One of the many stories of the 2015 postseason, Ruben Tejada is 27 today.  Because of the foul tactics of Dodgers’ base runner Chase Utley, it looks as though Tejada’s career is finished at 27. Utley slid viciously into Tejada and broke his leg in game 2 of the NLDS, ending his season and apparently his career. The Panamanian native made his debut in the show at the start of 2010 with the Mets and stayed with them through the awful years until 2 2015 and all the drama that season brought. He had a .252 average and 500+ hits in the time he had. Both the Cardinals and Giants gave him a try in 2016 without success. He idolized shortstops Derek Jeter and Omar Vizquel, and played on a team that made the Little League World Series in 2001. His dad pitched for a local team.

The Mets’ infielder T. J. Rivera is 28. Thomas Javier Rivera of the Bronx made his debut in the show this year and could have been on the roster if the Mets hadn’t had to face Madison Bumgarner in the NL wild card game. The former Met Jonathan Niese is 30 today.  Following knee surgery the Mets made it clear the lefty wouldn’t see Citi Field in 2017.

Former pitcher Bill Swift is 55 today.  He hails from Portland, Maine and went upstate to Orono and the University of Maine to play college ball.  Under his baton the Black Bears made four appearances in the College World Series starting  in 1981 and culminating  in 1984 thanks  to a rotten umpire’s call by Gus Steiner in a game against Seton Hall. The Hall had also been Maine’s foil two years earlier.     Swift  was drafted second in America by the Mariners, and they were so awful he was pitching at the KingDome a year later. He lasted until 1998 and put up a 94-78 mark in that span. He played for the Giants and Rockies before returning to end his career where it had begun, Seattle. While never an All-Star he once led the NL in ERA while with the Giants. He won 21 games for  their team in 1993 when they lost a chance for the pennant on the final day of the season. He has too much sense to live in Maine nowadays, coaching baseball at Arizona Christian University.
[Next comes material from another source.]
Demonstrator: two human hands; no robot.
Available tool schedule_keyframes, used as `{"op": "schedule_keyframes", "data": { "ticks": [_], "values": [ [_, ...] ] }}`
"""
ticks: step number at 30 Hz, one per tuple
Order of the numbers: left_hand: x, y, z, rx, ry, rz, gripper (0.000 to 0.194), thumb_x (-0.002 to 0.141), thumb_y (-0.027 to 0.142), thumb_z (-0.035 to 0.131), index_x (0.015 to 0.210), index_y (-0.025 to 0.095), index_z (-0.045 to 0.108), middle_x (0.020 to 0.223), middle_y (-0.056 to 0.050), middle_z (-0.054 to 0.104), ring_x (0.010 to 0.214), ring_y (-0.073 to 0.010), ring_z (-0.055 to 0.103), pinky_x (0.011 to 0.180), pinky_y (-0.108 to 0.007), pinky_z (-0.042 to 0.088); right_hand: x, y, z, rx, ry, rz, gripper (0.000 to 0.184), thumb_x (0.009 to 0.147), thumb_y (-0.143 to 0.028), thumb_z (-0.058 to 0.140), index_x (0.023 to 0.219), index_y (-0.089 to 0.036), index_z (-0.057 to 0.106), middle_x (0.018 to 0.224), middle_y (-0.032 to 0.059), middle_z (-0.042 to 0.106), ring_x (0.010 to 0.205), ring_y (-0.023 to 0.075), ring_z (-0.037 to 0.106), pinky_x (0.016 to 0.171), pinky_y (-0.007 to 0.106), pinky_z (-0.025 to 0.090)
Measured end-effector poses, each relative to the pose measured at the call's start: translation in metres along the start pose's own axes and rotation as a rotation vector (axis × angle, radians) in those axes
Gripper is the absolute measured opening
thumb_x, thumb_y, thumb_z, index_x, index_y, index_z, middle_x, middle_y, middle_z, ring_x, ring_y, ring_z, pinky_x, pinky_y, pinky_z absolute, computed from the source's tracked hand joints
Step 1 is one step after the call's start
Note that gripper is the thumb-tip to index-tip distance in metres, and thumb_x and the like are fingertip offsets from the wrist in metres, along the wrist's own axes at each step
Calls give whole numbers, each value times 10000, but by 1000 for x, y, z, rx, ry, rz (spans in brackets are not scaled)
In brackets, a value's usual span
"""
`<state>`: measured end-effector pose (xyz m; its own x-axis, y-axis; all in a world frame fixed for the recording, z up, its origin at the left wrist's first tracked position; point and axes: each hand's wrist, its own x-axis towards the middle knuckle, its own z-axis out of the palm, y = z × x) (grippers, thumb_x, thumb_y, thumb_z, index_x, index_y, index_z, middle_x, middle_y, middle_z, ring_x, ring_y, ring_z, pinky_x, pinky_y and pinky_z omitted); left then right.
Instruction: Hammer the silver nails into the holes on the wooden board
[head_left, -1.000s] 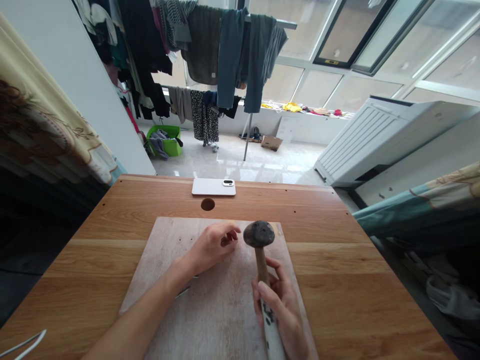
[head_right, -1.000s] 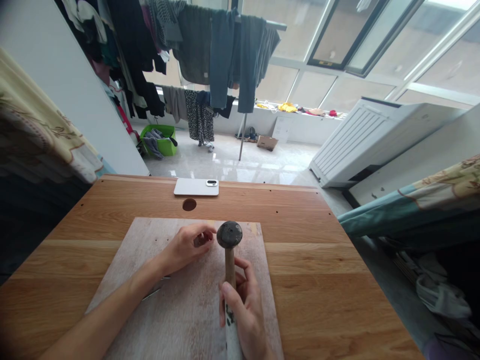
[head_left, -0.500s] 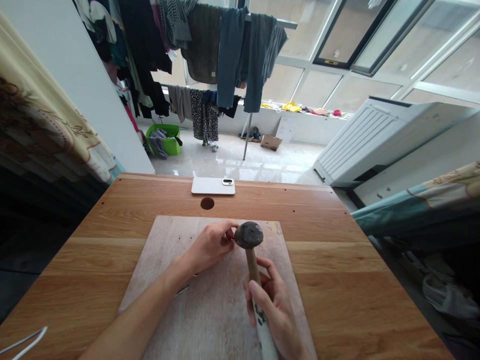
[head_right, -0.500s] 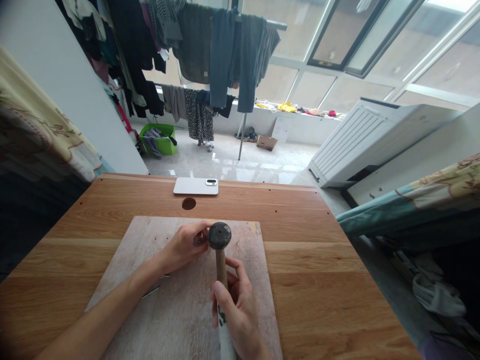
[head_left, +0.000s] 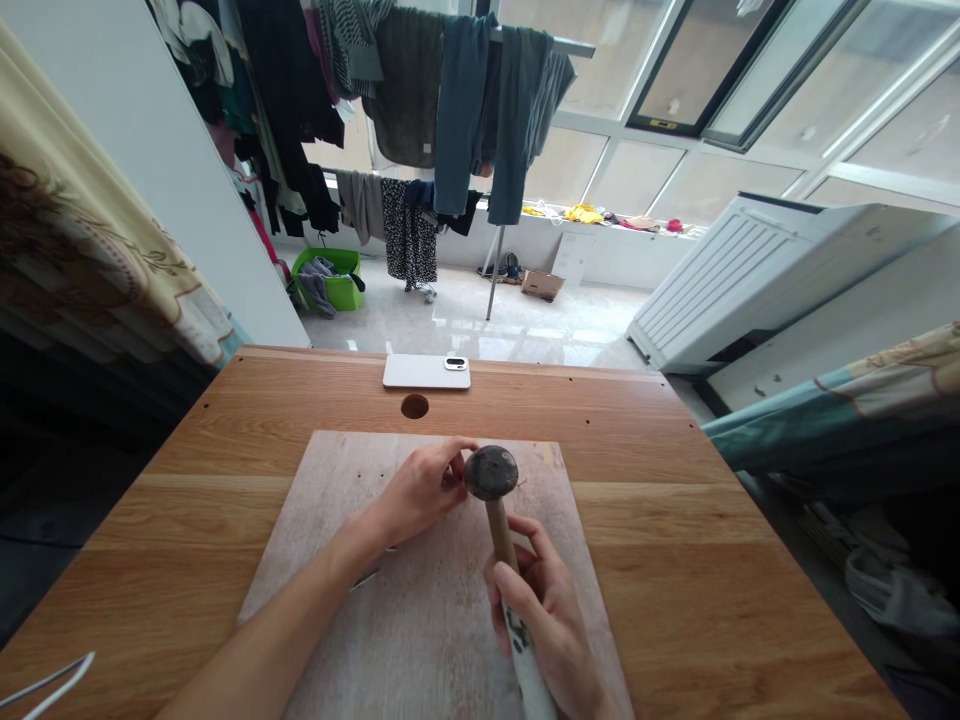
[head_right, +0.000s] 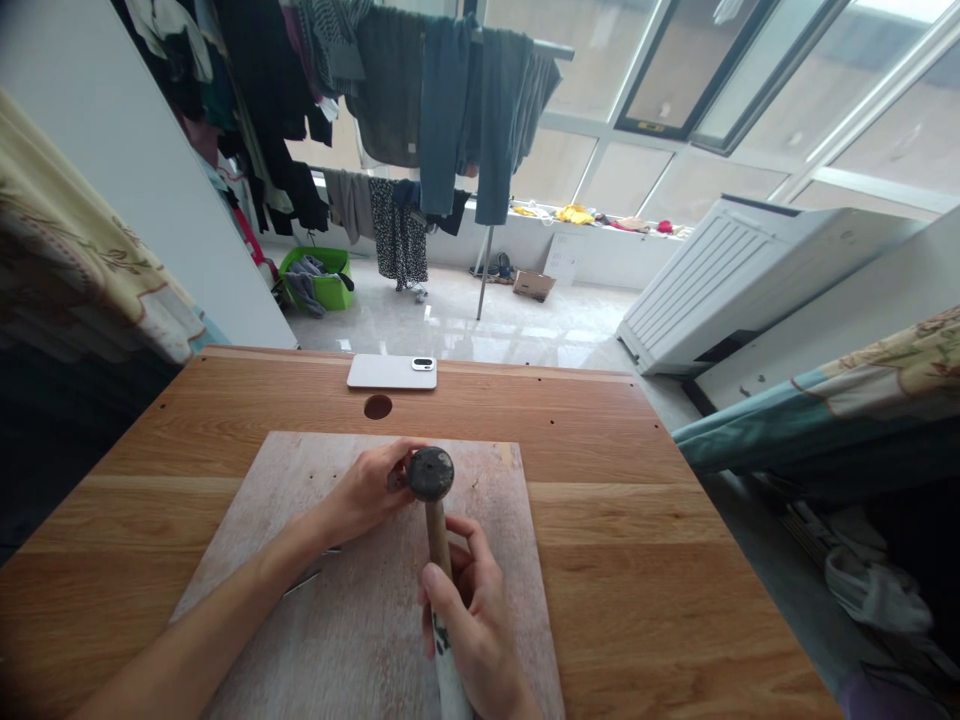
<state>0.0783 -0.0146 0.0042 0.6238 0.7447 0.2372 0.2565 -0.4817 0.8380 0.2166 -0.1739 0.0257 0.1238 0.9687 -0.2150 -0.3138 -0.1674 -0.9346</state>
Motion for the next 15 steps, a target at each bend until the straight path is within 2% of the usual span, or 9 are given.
{"op": "schedule_keyframes", "data": {
  "ticks": [10, 15],
  "values": [
    [0, -1, 2, 44, 2, 15, 415, 781, 30, 636, 1163, 189, 653, 788, 23, 673, 699, -138, 624, 683, -237, 468, 2, -1, -3, -36, 28, 13, 480, 910, -571, 714, 1201, -229, 545, 667, -83, 546, 418, 61, 445, 364, 155, 391],
    [0, 0, 1, 44, -11, 14, 398, 793, 53, 644, 1164, 195, 660, 852, -2, 716, 750, -156, 657, 716, -258, 493, 2, 1, -2, -56, 29, 29, 481, 910, -572, 717, 1204, -230, 551, 676, -73, 560, 430, 73, 458, 369, 170, 404]
  ]
}}
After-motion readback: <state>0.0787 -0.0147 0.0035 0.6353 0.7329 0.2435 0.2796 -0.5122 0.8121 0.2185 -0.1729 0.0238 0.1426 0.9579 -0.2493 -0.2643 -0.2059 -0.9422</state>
Hall of Famer Ralph Kiner was born this day in 1922 and passed away on Feb. 6, 2014. He was a prolific home run hitter, and said at one point “Home run hitters drive Cadillacs, singles hitters drive Fords.” He didn’t comment publicly on the quality of women home run hitters might marry in those days.  In fact he married tennis star Nancy Chaffee.  one of his opponents was Wayne Terwilliger, who I came to know in the 1990’s. Twig, as he was called told a story of Chaffee hanging her legs over the railing above the dugout and providing a distraction for opposing hitters. She was the only celeb among  Kiner’s 4 wives. He hit 369 home runs in just 10 years, between the Pirates, Cubs and Indians. He was an All-Star 6 times, all before he left Pittsburgh. He led his league in home runs 7 timesand was the first of the 3 original New York Mets broadcasters to reach Cooperstown, which he did in 1975.  That was just 3 years after I had met the trio-Kiner, Lindsey Nelson and Bob Murphy at Shea Stadium. He was a Navy pilot in World War II, leading me to wonder, if he shot down an  enemy plane  would he say “It is  gone good-bye,) which was his unforgetable  home run call. When he put up 54 home runs in 1949, it would be  the most in his league between 1931 and 1997. He was just two shy of the standing record in that league of 56 by Hack Wilson. On being traded in 1953 after a horrific Pirates’ season in 1952, the general manager Branch Rickey reportedly said “We finished last with you, we can finish last without you.” An injured back curtailed Kiner’s  career at 32 but didn’t keep him out of the broadcast booth, the way Curt Gowdy’s ailing back limited him. Kiner was with the White Sox in 1961, then joined the Mets’ original trio mentioned above. He got to work on NBC radio and TV in both the 1969 and 1973 World Series strictly because the Mets’ chairman of the board, M. Donald Grant preferred Kiner to Murphy.  Bob got his in 1986 when he called the Mets’ victory over Boston. He announced as late as 2013, at age 90. by then, owing to a 2004 stroke  he broadcast rarely and was deferred to when he did. From his induction in 1975 until the end he made every induction ceremony at Cooperstown no matter what health troubles were plaguing him.